Y se marchó, dejándome tan ignorante como antes y mucho más intranquilo.

Tan pronto como se fue me lancé escaleras abajo hacia la habitación de Iris en el quinto piso. La encontré sentada en su sofá-cama convertible, con una especie de red metálica sobre la cabeza.

—Hola —me dijo reclinándose contra los almohadones; luego agregó, dándome una palmada en la red—: No me mires con tanto reproche, querido, no usaré esto cuando estemos casados.

—Eres muy amable —respondí.

A renglón seguido le conté la peregrina historia de la llamada telefónica de Mirabelle. Yo sabía que me correspondía ser el hombre fuerte que protege a la débil e indefensa mujercita, pero entre Iris y yo las cosas parecían ser al revés.

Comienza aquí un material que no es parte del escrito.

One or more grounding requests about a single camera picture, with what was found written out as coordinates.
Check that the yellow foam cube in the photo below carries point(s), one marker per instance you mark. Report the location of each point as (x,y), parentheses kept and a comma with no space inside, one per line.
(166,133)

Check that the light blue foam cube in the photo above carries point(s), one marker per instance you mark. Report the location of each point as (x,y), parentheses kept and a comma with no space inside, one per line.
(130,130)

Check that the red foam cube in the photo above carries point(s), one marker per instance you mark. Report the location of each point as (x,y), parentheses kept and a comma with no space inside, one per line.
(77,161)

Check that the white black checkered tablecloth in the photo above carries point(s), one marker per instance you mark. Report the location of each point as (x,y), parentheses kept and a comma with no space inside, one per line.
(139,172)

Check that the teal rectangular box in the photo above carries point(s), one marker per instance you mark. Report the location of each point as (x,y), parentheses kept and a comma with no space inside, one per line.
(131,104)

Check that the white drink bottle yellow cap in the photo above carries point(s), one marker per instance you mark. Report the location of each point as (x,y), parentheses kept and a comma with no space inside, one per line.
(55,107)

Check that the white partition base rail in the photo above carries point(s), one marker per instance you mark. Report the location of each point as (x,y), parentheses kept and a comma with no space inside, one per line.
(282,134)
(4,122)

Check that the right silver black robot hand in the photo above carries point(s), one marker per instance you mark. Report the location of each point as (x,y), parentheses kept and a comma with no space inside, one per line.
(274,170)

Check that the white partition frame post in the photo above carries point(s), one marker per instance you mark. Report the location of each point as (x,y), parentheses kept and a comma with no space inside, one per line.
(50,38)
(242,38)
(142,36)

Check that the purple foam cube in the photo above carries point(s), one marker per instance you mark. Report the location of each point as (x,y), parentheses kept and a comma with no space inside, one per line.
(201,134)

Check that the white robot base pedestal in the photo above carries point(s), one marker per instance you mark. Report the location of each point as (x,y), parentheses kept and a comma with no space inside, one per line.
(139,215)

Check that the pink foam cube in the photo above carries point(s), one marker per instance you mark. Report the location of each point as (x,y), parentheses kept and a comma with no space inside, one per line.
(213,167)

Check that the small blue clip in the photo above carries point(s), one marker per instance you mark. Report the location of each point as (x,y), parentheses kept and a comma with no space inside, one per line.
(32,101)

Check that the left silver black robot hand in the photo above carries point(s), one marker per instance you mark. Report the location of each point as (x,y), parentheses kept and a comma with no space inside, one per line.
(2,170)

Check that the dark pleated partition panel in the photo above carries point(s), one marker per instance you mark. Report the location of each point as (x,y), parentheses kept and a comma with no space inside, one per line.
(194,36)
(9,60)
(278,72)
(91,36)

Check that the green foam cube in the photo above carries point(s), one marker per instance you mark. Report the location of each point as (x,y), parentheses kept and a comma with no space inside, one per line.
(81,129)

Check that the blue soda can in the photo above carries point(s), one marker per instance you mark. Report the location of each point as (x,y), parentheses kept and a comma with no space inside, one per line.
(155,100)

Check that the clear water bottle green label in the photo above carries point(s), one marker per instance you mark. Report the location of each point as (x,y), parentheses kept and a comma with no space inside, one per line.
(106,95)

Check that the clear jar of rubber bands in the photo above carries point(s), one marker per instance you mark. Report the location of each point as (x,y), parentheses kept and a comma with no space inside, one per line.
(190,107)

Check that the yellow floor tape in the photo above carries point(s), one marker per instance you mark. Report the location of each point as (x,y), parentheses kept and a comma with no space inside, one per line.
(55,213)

—Y algo más —concluí, retorciendo un pliegue de su pijama rosa, que no sé cómo se encontró entre mis dedos—; hay algo más que debo contarte sobre Mirabelle. No me atreví a decírselo a Lenz. Tenía miedo de que volviera a encerrarme. Pero me parece…, me parece que todavía ocurren cosas raras en el Dagonet; me parece que alguien trata de envenenar el brandy de Mirabelle.

Iris libró su pijama de mis nerviosos estrujones, y alisó las arrugas. Tenía un aspecto de mucha calma y dominio de sí misma, exactamente como yo quería que estuviese.

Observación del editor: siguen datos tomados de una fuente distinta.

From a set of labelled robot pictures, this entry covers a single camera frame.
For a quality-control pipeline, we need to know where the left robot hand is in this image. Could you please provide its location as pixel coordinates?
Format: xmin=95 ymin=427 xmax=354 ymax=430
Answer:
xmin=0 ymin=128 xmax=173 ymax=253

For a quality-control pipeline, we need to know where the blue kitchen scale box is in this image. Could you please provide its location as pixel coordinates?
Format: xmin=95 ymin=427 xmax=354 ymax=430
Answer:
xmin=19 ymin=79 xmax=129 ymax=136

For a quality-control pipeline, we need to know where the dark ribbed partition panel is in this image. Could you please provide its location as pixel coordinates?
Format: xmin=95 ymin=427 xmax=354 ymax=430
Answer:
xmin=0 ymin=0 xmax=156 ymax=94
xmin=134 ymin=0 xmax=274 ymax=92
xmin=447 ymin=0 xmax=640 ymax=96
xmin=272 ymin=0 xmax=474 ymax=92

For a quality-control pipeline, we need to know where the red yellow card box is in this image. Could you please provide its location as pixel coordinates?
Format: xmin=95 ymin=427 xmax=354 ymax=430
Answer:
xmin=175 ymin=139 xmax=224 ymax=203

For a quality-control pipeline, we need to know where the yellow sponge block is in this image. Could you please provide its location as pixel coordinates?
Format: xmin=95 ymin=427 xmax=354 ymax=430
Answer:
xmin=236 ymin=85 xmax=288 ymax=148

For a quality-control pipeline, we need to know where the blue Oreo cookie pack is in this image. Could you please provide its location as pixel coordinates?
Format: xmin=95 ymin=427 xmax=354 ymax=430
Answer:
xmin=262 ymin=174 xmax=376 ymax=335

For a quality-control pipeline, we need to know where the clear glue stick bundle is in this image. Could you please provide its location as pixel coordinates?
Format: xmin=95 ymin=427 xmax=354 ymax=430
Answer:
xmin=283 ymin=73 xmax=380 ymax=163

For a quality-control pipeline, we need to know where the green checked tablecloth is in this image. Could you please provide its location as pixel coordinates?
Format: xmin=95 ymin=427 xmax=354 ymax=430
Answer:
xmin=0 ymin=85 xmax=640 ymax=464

—Cuéntame eso del envenenamiento del brandy de Mirabelle —dijo.

Le referí cómo reincidí bebiendo un trago de brandy de Mirabelle y llevé luego el vaso a mi amigo químico para que analizara el contenido. Sus ojos se oscurecieron.

—Esto —dijo— y después la llamada telefónica de anoche.

—Exactamente. Pero por amor de Dios, ¿qué podemos hacer?

Iris se deslizó en su asiento, recogió dos chinelas rosas y se levantó para tomar el teléfono. Me tendió el auricular diciéndome:

—Llama a tu amigo y pregúntale si ya ha hecho el análisis. No podemos hacer nada antes de saber a qué atenemos.

Eso era sensato, sin duda. Con manos trémulas levanté el receptor y marqué el número. Mi amigo había hecho el análisis… con extremo cuidado. Escuché su informe y volví a colgar el aparato.

El “¿Y bien?” de Iris me sobresaltó.

—Ha hecho el análisis —dije—. Te voy a decir exactamente lo que me ha explicado. Dice que el vaso contenía buena cantidad de cierto alcaloide del grupo de la morfina; que no había allí veneno suficiente para matar a nadie de una vez, pero que, si uno lo toma durante cierto tiempo, puede ser muy peligroso.

—Háblame claro, Peter. ¿Qué veneno es ése? ¿Te lo ha dicho?

—Sí —respondí—. No está muy seguro… todavía, le falta otro análisis, pero está casi seguro de que es…

—¿Qué, Peter?

—Codeína —dije.

Nos contemplamos mutuamente en desolado silencio.

Iris dijo con mucha suavidad:

—Y Theo perdió la codeína anoche. Peter, ¿estará comenzando todo de nuevo? Primero Wessler, y ahora Mirabelle. ¿Qué… qué vamos a hacer?

—Rindámonos —dije—. Rindámonos y abandonemos todo. Llamemos a Clarke.

—Llamar a Clarke para decirle que alguien trata de envenenar a Mirabelle, justamente ahora que hemos logrado arreglar los asuntos de Comstock y Kramer…

—¡Demonios! No podemos continuar así indefinidamente. No podemos dejar en peligro la vida de Mirabelle… nada más que para estrenar nuestra obra.

—Tonterías, Peter. Es preciso que estrenemos. La obra es de tanta importancia para Mirabelle como para nosotros. ¿Y qué puede hacer aquí la policía? No podrá estar probando todo lo que ella beba. No puede hacer nada que no podamos hacer nosotros mismos. Alguien está tratando de envenenar a Mirabelle lentamente. Podemos impedirlo nosotros mismos, Peter. Tenemos que impedirlo.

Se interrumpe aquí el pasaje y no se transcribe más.